_Work item_
Look for the word "tray". Copy every line of the listing where it occurs.

====== Excerpted data ======

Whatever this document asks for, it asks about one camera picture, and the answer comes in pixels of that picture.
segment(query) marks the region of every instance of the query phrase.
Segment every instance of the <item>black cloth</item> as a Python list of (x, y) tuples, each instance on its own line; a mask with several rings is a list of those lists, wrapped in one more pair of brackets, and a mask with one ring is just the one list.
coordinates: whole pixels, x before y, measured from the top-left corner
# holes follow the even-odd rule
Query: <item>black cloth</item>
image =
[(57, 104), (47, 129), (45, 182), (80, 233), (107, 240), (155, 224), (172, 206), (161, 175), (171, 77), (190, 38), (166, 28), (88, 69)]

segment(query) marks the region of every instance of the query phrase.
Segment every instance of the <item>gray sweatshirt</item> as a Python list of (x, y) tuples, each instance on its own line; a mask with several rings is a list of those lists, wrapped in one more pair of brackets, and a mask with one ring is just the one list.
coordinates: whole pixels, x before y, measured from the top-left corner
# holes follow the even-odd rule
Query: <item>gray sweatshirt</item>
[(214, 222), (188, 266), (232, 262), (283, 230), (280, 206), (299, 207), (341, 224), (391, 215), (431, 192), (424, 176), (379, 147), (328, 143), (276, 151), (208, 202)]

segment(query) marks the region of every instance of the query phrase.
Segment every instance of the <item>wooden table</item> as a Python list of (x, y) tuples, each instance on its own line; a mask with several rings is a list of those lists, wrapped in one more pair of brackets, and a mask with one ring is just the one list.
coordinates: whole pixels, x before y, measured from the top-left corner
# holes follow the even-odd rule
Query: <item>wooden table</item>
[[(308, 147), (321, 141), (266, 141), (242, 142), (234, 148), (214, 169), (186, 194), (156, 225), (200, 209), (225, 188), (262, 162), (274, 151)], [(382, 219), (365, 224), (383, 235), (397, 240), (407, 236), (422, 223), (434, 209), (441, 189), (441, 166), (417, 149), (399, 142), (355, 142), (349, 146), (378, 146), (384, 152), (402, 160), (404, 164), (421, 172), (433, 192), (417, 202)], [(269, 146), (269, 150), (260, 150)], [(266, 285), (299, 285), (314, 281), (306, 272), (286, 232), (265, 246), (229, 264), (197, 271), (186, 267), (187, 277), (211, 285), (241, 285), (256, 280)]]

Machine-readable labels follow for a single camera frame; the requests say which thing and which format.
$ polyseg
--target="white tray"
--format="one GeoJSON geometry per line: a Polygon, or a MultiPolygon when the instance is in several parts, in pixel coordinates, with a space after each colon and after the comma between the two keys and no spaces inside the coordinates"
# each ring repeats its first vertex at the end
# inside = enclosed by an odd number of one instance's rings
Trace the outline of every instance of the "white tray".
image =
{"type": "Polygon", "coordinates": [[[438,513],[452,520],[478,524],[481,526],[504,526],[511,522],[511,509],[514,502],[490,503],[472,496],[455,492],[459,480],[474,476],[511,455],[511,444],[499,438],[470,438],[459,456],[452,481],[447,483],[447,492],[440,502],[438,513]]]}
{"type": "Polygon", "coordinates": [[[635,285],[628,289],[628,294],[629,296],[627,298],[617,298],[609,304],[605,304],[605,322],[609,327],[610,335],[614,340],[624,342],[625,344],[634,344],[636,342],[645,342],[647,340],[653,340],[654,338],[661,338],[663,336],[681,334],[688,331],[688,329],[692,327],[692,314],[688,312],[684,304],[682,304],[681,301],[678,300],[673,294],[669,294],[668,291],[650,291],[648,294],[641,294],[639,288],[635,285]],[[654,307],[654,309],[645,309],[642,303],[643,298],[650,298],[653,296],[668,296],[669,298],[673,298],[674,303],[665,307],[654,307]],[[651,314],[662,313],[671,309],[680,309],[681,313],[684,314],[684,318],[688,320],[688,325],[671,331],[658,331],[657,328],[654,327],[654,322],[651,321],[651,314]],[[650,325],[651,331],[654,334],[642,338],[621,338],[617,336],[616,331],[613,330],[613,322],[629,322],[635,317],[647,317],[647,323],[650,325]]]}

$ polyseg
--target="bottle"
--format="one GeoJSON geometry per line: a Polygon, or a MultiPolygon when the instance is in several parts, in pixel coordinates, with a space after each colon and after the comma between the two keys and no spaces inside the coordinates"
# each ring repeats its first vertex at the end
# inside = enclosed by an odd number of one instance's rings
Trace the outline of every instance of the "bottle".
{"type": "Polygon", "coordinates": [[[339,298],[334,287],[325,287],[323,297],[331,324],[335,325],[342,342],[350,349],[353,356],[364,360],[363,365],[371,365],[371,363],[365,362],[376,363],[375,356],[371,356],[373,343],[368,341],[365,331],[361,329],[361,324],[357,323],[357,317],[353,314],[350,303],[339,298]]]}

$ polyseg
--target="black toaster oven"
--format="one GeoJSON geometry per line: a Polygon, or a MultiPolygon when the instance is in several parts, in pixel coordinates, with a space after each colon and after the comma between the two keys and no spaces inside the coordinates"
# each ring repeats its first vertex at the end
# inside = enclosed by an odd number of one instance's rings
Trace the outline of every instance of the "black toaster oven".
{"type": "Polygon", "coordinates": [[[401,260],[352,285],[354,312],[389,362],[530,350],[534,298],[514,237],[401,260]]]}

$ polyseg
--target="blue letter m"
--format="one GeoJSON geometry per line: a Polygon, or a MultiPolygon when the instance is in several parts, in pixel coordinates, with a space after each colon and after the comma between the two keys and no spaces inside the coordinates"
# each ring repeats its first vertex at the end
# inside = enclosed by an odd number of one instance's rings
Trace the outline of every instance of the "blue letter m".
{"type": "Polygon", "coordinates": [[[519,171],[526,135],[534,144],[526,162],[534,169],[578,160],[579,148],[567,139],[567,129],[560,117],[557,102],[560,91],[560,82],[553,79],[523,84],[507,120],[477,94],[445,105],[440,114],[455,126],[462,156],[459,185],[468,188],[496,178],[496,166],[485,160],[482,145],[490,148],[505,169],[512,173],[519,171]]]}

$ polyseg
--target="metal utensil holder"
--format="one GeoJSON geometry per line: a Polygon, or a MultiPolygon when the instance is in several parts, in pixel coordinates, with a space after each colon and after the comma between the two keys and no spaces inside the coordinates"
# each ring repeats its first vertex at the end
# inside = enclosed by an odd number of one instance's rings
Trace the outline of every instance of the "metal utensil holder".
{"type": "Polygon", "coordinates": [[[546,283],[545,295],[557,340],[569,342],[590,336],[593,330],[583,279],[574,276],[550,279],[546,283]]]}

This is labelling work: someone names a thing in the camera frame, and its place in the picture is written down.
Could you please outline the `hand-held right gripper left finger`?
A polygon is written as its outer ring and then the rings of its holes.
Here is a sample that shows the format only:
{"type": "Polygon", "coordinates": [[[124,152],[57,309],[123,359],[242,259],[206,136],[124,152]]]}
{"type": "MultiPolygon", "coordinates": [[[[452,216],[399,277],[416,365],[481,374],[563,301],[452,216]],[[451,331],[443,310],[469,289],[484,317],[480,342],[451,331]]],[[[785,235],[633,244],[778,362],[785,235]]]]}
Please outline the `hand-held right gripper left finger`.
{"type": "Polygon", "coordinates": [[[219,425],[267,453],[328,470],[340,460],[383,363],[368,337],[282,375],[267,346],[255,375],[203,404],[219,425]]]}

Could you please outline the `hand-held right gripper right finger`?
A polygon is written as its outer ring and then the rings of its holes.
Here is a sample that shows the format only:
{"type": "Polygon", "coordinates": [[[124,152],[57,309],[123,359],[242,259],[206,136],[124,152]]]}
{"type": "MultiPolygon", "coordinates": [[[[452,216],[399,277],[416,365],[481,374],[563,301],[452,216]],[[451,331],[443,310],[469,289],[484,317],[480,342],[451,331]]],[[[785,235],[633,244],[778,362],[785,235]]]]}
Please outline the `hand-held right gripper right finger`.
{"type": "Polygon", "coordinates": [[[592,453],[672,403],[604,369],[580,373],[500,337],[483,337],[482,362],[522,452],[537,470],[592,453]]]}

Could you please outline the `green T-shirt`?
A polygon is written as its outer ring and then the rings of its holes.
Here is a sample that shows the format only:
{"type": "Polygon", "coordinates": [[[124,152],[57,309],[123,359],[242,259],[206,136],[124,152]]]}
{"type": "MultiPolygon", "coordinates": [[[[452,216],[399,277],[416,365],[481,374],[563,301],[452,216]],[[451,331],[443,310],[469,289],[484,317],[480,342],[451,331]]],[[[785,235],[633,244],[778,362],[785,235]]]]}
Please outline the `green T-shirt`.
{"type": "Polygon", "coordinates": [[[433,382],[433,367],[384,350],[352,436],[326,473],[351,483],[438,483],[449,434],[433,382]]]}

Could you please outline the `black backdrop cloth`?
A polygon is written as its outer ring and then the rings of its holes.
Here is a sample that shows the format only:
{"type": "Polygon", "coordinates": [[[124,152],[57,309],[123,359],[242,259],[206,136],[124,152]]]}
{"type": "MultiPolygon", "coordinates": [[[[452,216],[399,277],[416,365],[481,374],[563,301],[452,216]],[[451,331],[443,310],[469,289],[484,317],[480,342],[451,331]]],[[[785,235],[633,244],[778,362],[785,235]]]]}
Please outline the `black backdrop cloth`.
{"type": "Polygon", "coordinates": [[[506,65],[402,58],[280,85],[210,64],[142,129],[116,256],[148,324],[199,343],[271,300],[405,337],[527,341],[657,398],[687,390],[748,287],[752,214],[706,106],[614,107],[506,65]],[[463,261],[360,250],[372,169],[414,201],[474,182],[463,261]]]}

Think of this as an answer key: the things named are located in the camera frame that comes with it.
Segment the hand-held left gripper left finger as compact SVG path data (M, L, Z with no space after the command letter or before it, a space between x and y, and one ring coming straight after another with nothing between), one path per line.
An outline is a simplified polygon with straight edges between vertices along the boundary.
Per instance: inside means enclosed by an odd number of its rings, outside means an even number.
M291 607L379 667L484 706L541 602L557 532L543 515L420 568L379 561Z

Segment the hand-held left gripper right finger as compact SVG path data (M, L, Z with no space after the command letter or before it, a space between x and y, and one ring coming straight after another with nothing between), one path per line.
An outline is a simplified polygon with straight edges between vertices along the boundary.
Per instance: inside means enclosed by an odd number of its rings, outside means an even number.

======

_Expected answer_
--target="white tray"
Trace the outline of every instance of the "white tray".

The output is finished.